Key tools and materials

Toolkits 
  • UNICEF HCD for Health – This website includes information on the benefits of HCD and the UNICEF principles and process (as seen above), as well as a multitude of resources including field guides, worksheets, presentation kits, and facilitation and training tools. Content is available in English and French.
  • Stanford.school Design Thinking Deck – The Stanford University design school – ‘d.school’ – runs on the idea that anyone can be creative in their problem-solving approach, and provides tools and methods to support this. It established the five-step HCD process (see above) that is one of the main references in engaging with a HCD mindset and process. This deck is also available to download in Spanish and Dutch.
  • Ideo Design Kit – Ideo is a global design consultancy heavily involved in popularizing HCD. This kit maps out its well-known three-step process (see above) and highlights multiple tools that can be used along the way. The kit can be used for free interactively on the website, or downloaded as a pdf booklet in English, Spanish, Portuguese, Korean, French, Japanese or Czech. A hard copy can also be purchased.
  • Hyper Island Toolbox – Hyper Island is a globally renowned Swedish design school that now has schools in Brazil, the UK, the US and Singapore.

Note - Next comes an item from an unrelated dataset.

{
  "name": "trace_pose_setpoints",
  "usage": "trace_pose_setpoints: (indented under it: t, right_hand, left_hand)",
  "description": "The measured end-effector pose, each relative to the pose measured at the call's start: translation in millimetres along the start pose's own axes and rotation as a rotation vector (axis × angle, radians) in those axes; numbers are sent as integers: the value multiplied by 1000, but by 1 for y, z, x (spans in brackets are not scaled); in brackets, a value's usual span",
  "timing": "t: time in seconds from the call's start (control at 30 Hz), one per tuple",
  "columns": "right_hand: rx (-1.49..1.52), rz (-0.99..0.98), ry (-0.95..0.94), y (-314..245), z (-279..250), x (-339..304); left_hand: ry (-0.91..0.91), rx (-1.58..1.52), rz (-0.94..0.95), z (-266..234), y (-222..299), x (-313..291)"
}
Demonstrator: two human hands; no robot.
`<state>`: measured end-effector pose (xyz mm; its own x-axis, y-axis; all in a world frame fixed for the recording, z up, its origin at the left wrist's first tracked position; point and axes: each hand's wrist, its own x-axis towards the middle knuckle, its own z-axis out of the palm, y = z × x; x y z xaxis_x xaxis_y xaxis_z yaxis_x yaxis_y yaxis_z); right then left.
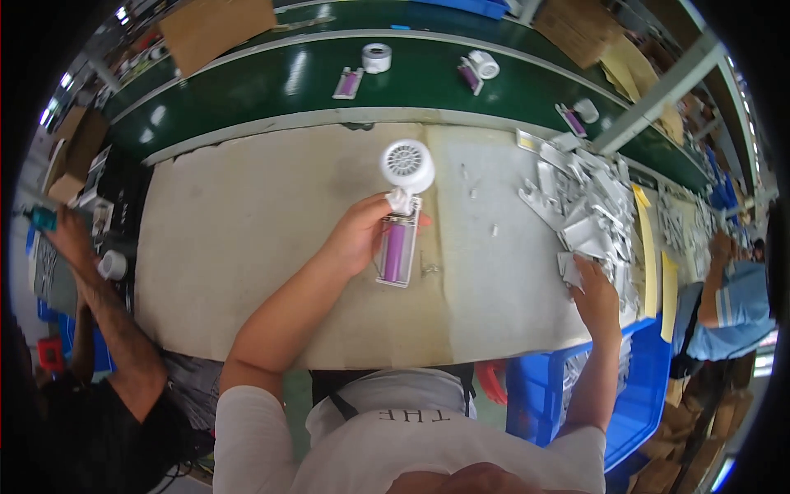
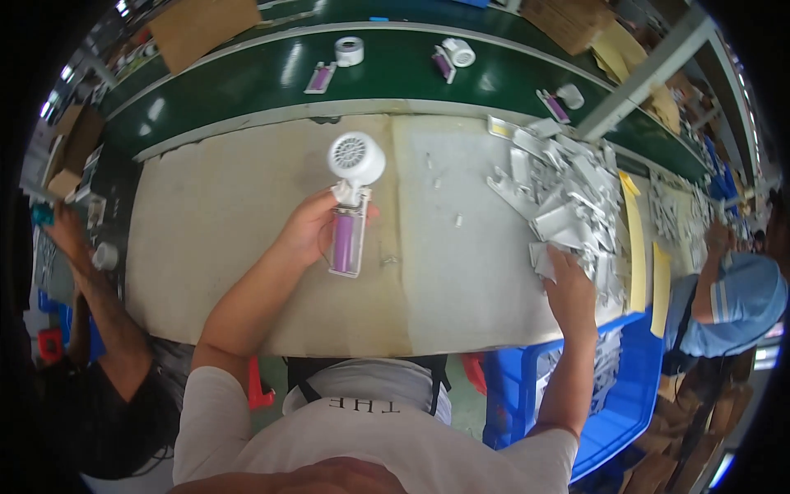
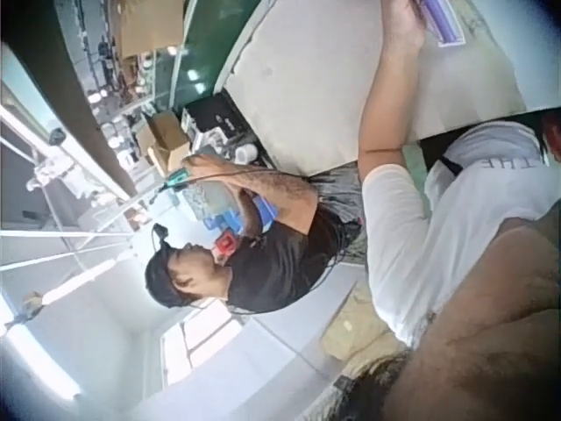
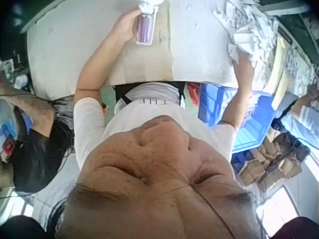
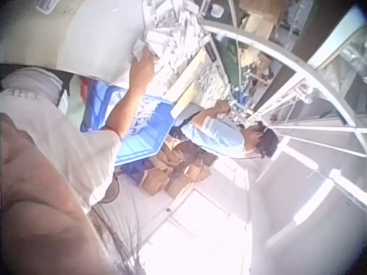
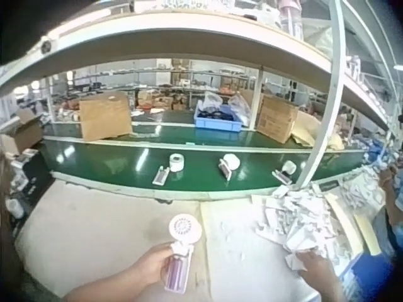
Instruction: The person assembles small portable handheld fans by hand, attaching the plastic housing onto the internal motor and battery pack components.
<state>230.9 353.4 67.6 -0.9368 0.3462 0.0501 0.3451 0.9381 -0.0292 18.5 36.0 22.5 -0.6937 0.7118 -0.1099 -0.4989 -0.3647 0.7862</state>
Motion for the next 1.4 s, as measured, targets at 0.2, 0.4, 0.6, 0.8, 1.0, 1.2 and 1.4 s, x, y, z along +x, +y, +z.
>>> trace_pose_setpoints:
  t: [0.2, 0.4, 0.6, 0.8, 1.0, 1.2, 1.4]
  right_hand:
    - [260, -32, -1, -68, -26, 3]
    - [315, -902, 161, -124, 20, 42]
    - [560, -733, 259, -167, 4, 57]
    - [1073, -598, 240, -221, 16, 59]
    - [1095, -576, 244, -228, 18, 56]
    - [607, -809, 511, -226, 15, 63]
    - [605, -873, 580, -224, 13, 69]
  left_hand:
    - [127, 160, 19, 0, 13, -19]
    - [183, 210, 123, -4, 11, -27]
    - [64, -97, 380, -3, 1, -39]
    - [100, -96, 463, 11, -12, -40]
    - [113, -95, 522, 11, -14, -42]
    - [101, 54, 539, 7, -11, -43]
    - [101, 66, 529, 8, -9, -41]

This toolbox shares over 100 tools and templates that can be used as part of an innovative, human-centred way of working.
  • Design for Health was founded by the Bill and Melinda Gates Foundation and the US Agency for International Development. This website provides resources on design for people working in global public health. From a sector perspective, it also hosts articles on ‘Understanding Design’, ‘How Can We Maximize Impact’ and ‘A History of Design in Global Health’.
Courses 
  • Introduction to Human-Centered Design with Acumen Academy. This free seven-week course runs on a rolling basis and is hosted by Ideo, a global design consultancy well-known for its HCD credentials. Expect to cover topics such as research, innovation and prototyping. In English.
  • Human-Centered Design 201: Prototyping with Acumen Academy. This free four-week course runs on a rolling basis and is also hosted by Ideo. Learn how to refine a solution using the cycle of prototyping, feedback and iteration. In English.
  • This is Doing HCD Network paid courses range from Journey Mapping Essentials, to Facilitation Fundamentals for Co-Creation, to Deep Dive into Design Research. These courses range in length and cost. In English.
  • CIID Designing for Behaviour & Impact focuses on the Global South and integrates behavioural design with HCD and Life-Centred Design. These recurring week-long courses are delivered in workshops and have been adapted for online learning. Look out for upcoming course dates.
Other resources 
  • This is HCD is a global design community. Its podcast has an international guestlist and covers co-creation, culture, digital sustainability and more.
  • Mega Mentor is a database of senior and lead-level design mentors that you can reach out to for free. Mentors come from all over the world, including Bogotá, London, Lagos, Mumbai and Milan.
  • HCD Exchange Community of Practice is a community focused on integrating HCD practice into adolescent sexual and reproductive health (ASRH) programming. Beyond this particular focus, it is a great resource for HCD when it comes to youth and global health in general.